- Though a majority of Americans still view higher education as being good for the country, there is division along party lines on how the industry is viewed. According to a Pew Research Center report released Monday, a majority of Republicans and right-leaning citizens (58%) believing colleges and universities have a negative impact on the country while 72% of Democrats and left-leaning individuals perceive positive impact.
- The negative perception held by Republicans has changed dramatically in a short period of time — not even two years ago, only 37% viewed higher ed as having a negative effect on the country, and one year ago perceptions were much more mixed, with 45% reporting negative sentiments, and 43% feeling positively.
- Younger Republicans view the enterprise more favorably than those over 50, but their perception is declining more rapidly than those over 50 — a 21% drop in those who view it favorably among those under 50 since 2015, compared to a 15% drop for those over 50. And while the most conservative Republicans continue to view higher ed the most negatively, both ultra-conservatives and moderates have seen double-digit declines over the last two years, holding true regardless of education and income level, while Democrats with higher family incomes and more education feel more favorably about the sector.
The negative view of higher education held by Republicans could explain the lack of urgency by members of Congress to reauthorize the Higher Education Act — and even the desire in some cases to get rid of it and start from scratch. A majority of states (33) are currently operating under Republican governors, and 32 (not including the single-chambered Nebraska) are operating under Republican-controlled legislatures while 25 are under total Republican control. For administrators in these states, it is good to be aware of the potentially adversarial environment they may be facing when approaching state and federal advocacy — but it should not be a reason to disengage. In fact, it means higher ed government relations departments have even more work to do to secure the future of the institutions.
The Pew report does not get into reasons for the declining perception, but the biggest higher ed headlines in the last two years have been around affordability and freedom of expression — both issues which strike particular nerves with conservatives.
While college affordability has been a top-of-mind issue since Lyndon Baines Johnson signed the first Higher Education Act in 1965, the issue has really come to the forefront in the years since the start of the recession, coming to a head in 2015 when the Obama administration enacted the gainful employment regulations to target institutions which were providing students poor return on investment. And while Republicans have bucked against the Obama-era regulations, historic trends show the backlash may be more anti-Obama than anti-regulation of the for-profit industry, as Republicans have traditionally favored the kind of fiscal conservatism associated with the regulations.

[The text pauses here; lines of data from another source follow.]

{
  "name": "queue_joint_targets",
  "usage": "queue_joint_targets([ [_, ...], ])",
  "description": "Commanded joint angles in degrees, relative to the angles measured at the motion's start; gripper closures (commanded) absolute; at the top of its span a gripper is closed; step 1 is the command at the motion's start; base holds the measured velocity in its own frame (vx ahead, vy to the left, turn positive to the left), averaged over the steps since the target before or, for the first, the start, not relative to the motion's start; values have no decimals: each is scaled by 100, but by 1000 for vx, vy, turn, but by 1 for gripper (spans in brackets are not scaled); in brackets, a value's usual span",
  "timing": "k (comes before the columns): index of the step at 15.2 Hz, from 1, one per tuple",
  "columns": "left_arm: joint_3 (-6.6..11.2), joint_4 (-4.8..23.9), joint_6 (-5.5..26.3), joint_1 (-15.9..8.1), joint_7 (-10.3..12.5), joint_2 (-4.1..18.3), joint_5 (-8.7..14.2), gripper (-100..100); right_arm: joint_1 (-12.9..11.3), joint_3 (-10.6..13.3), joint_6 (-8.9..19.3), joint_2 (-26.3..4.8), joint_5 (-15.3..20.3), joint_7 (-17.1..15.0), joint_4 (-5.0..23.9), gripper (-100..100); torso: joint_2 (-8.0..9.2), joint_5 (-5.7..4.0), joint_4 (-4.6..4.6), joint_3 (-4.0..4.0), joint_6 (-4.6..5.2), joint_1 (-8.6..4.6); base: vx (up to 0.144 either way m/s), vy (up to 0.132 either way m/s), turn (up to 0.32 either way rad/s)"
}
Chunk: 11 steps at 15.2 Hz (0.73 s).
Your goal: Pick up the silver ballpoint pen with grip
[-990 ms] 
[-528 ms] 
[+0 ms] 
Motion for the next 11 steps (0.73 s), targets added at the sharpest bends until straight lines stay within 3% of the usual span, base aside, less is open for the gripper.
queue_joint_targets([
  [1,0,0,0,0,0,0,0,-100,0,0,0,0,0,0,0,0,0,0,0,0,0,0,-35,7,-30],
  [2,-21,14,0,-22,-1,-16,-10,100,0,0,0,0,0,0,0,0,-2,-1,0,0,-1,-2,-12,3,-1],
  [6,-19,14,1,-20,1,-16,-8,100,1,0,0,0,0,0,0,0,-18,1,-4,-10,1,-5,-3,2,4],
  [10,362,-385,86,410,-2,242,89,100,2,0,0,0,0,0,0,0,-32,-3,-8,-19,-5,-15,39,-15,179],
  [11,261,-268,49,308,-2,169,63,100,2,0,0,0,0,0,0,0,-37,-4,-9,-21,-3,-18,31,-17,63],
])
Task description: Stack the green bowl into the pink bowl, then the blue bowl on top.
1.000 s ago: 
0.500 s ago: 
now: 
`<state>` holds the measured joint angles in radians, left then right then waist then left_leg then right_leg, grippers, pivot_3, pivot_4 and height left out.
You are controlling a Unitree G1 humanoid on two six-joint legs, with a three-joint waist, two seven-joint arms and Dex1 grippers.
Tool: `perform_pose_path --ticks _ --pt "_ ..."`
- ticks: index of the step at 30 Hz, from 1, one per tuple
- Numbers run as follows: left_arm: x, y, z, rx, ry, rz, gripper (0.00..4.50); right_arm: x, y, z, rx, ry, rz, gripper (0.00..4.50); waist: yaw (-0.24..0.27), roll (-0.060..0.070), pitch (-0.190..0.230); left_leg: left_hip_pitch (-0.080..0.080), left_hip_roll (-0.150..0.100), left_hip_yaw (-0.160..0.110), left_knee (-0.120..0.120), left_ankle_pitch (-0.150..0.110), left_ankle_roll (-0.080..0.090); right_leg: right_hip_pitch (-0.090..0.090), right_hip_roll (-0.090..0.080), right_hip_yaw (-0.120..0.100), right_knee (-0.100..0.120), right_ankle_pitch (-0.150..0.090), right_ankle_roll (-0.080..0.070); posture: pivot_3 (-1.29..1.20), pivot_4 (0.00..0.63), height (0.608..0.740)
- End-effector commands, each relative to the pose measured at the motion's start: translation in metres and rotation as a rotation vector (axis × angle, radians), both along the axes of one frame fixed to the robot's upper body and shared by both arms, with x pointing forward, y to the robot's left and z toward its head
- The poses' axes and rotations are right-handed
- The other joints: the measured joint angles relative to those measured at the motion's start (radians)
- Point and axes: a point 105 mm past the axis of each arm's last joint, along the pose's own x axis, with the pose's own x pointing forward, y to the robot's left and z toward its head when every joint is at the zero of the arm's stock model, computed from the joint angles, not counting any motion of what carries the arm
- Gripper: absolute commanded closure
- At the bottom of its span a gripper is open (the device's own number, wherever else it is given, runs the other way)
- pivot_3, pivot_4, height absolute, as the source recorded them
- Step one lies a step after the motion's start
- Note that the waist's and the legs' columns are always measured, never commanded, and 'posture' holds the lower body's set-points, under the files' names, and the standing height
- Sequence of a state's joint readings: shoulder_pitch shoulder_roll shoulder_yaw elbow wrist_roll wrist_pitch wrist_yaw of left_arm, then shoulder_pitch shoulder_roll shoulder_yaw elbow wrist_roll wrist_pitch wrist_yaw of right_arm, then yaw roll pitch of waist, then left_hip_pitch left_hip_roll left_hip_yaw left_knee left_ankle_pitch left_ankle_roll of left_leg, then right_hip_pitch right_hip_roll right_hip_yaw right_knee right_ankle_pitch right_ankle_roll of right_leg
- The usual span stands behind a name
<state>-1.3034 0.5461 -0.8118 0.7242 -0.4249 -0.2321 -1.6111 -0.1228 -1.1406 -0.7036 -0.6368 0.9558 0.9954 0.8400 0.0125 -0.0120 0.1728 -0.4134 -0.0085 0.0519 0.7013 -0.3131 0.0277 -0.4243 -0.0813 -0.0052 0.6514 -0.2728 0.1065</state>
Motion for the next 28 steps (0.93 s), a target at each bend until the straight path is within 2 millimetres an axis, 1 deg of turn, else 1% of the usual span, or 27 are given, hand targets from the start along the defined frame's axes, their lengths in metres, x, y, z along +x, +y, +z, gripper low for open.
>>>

President Trump himself voiced a belief while on the campaign trail that colleges should have some "skin in the game" on student debt, and American Association of State Colleges and Universities' Tom Harnisch told Education Dive shortly after the election that he expected affordability to be the biggest issue in higher education for the new president, suggesting the growing conversations around student debt and negative ROI may have something to do with the declining perception of higher ed as a whole.
Freedom of expression debate
In addition to affordability, growing debates over student protests and the way administrators have handled them has also likely played a huge part in the declining perception of higher ed as a whole. American Council of Trustees and Alumni President Michael Poliakoff recently told Education Dive that presidents should work to preserve absolute freedom of expression at all costs. Recent controversies over disinvited or removed speakers, and conversations about safe spaces, which abounded in the final years of the Obama administration, have likely damaged conservatives' perception of the industry. In fact, a 2016 Pew survey found that 79% of Americans overall believe protecting the right to nonviolent protest is very important to our democracy, and 74% think it's very important to protect the views of those with unpopular opinions.